Where a line in the entries below contains the word "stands", it counts; give the total by itself.

§ Materials provided:
____________________
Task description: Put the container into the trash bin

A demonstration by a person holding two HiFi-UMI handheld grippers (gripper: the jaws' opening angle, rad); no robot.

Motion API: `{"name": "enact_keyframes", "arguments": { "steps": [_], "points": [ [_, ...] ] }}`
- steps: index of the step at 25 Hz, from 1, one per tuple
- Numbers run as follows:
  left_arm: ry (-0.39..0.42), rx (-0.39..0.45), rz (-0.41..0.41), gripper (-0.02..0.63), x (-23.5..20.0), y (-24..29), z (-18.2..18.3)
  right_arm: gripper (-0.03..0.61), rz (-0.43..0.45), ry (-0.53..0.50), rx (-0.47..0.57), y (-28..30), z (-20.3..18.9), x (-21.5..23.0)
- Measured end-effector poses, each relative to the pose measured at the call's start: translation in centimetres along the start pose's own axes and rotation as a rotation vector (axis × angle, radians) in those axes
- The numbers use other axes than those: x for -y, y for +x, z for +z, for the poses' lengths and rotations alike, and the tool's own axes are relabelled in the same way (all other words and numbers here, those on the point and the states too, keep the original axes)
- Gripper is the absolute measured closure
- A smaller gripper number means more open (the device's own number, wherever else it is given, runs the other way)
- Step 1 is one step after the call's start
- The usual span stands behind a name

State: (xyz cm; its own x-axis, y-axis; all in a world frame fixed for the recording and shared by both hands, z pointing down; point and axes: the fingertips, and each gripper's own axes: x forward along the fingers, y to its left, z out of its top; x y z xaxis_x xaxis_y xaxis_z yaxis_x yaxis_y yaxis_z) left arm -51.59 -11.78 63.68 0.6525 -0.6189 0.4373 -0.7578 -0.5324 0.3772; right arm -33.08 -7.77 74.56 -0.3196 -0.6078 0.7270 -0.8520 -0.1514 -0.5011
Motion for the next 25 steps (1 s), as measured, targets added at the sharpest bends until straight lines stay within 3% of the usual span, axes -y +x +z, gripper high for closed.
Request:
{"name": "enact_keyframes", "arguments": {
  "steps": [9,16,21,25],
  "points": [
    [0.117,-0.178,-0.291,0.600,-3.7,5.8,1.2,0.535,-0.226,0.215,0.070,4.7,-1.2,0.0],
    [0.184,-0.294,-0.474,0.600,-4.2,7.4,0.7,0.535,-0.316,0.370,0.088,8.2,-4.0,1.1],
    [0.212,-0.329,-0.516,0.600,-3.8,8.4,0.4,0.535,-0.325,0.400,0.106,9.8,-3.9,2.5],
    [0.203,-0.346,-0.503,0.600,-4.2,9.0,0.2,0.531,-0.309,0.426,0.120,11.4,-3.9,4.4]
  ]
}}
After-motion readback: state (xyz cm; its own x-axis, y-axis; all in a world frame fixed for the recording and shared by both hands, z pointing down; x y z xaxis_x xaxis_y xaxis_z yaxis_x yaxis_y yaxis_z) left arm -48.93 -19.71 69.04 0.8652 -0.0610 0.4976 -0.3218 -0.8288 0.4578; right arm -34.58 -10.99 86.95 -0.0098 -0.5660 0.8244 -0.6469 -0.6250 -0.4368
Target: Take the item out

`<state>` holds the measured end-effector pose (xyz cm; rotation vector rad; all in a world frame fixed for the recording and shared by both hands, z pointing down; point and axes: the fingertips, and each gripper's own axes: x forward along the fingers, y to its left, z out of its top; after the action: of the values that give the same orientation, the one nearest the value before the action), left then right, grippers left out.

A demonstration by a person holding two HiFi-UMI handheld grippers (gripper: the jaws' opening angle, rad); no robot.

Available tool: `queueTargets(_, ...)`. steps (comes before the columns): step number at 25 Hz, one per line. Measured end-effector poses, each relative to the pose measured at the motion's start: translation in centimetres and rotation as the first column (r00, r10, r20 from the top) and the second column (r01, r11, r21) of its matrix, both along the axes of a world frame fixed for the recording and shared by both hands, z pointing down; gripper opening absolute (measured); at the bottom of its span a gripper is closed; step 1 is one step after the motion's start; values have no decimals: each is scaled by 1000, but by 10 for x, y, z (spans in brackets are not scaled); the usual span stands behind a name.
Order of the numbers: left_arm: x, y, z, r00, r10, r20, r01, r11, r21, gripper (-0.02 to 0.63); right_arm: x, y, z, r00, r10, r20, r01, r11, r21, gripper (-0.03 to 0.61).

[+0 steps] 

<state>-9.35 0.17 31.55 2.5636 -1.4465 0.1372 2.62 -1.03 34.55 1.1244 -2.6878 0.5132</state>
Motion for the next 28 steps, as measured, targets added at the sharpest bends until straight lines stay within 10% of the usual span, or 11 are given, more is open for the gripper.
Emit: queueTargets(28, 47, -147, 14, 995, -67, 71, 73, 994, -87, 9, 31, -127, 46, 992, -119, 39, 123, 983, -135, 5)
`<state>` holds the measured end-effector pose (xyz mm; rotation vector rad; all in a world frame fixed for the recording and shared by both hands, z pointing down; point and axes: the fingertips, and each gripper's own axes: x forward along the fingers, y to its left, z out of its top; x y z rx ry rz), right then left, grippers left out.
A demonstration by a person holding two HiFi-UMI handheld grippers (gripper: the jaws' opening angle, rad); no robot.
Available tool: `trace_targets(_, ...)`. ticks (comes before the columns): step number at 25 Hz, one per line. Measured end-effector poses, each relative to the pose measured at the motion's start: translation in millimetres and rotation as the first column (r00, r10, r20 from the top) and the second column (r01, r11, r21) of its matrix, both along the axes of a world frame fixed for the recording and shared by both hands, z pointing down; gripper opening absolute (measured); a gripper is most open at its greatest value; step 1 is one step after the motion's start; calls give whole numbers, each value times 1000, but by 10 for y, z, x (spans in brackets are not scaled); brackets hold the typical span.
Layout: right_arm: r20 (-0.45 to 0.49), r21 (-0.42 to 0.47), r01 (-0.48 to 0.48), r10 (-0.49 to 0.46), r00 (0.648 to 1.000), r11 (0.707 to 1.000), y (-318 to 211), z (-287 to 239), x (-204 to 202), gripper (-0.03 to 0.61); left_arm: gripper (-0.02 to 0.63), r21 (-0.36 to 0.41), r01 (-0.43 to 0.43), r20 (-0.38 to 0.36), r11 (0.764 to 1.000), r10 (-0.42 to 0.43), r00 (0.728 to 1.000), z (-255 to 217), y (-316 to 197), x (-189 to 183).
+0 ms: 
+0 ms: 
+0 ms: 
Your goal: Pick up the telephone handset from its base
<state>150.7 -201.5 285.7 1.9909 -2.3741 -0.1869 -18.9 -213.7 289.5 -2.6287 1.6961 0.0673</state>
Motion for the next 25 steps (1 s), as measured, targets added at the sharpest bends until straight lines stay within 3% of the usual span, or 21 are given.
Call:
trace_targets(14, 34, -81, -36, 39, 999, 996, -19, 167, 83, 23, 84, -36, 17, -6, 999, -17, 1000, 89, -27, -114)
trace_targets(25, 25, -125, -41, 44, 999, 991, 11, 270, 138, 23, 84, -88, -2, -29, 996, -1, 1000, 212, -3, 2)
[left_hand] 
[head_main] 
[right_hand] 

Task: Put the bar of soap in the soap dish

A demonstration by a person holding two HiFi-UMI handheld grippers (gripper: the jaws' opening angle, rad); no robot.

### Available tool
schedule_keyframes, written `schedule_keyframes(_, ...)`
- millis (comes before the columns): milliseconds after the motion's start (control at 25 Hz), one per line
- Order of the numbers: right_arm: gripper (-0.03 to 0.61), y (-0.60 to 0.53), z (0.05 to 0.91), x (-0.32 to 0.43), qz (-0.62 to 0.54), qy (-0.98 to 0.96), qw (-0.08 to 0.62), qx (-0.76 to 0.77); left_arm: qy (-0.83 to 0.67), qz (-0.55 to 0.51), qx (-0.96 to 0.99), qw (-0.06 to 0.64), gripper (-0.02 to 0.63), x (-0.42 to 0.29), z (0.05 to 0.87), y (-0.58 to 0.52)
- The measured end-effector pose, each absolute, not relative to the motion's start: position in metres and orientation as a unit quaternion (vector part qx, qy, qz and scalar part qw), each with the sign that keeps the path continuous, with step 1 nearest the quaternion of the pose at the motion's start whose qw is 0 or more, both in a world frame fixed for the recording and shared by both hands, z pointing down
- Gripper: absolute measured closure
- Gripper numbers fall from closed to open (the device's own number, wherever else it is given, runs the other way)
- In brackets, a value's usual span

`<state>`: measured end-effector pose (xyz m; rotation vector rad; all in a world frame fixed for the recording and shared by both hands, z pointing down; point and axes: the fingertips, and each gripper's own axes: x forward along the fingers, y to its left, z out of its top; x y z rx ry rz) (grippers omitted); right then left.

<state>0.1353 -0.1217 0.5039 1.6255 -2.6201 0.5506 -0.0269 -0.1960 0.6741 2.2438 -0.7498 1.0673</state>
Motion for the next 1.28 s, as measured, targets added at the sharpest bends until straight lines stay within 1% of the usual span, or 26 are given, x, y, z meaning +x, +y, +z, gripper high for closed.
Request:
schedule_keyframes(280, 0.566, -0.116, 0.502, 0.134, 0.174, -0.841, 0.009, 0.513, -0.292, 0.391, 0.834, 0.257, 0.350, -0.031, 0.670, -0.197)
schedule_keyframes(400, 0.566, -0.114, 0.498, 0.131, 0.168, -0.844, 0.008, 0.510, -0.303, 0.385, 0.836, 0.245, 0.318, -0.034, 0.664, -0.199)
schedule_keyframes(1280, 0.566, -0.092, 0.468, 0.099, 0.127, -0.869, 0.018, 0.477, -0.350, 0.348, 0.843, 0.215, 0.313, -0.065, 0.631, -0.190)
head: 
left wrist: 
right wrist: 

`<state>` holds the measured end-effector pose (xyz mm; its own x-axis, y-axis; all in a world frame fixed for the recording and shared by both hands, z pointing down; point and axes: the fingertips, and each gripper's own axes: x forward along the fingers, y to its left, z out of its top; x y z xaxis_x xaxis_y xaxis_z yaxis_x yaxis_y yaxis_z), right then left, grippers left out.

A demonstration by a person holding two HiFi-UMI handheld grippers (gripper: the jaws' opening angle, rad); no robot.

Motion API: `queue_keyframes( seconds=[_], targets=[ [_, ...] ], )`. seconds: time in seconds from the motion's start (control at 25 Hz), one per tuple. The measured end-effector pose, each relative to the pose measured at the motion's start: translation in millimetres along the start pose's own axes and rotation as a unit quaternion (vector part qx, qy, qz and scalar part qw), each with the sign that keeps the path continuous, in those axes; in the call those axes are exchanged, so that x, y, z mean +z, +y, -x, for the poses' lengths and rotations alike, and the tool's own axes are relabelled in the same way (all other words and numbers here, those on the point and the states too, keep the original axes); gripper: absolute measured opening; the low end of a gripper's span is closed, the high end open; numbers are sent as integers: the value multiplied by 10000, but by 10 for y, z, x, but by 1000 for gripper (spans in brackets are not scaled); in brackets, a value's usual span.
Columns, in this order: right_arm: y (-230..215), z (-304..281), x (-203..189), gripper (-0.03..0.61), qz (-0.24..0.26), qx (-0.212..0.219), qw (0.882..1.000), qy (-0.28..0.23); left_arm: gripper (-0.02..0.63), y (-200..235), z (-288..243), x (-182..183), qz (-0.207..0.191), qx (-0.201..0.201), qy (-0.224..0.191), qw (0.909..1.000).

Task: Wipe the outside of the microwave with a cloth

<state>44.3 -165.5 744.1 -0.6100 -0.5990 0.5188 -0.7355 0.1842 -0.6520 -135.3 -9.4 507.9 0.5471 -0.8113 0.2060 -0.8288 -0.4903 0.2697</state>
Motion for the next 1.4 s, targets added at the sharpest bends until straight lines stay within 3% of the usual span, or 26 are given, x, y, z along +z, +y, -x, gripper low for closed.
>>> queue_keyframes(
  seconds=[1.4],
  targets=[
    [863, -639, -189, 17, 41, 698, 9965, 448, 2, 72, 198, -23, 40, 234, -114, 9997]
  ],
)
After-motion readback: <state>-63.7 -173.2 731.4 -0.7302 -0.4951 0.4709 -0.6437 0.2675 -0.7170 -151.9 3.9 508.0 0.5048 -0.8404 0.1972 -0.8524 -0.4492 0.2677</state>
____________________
§ Response below: 2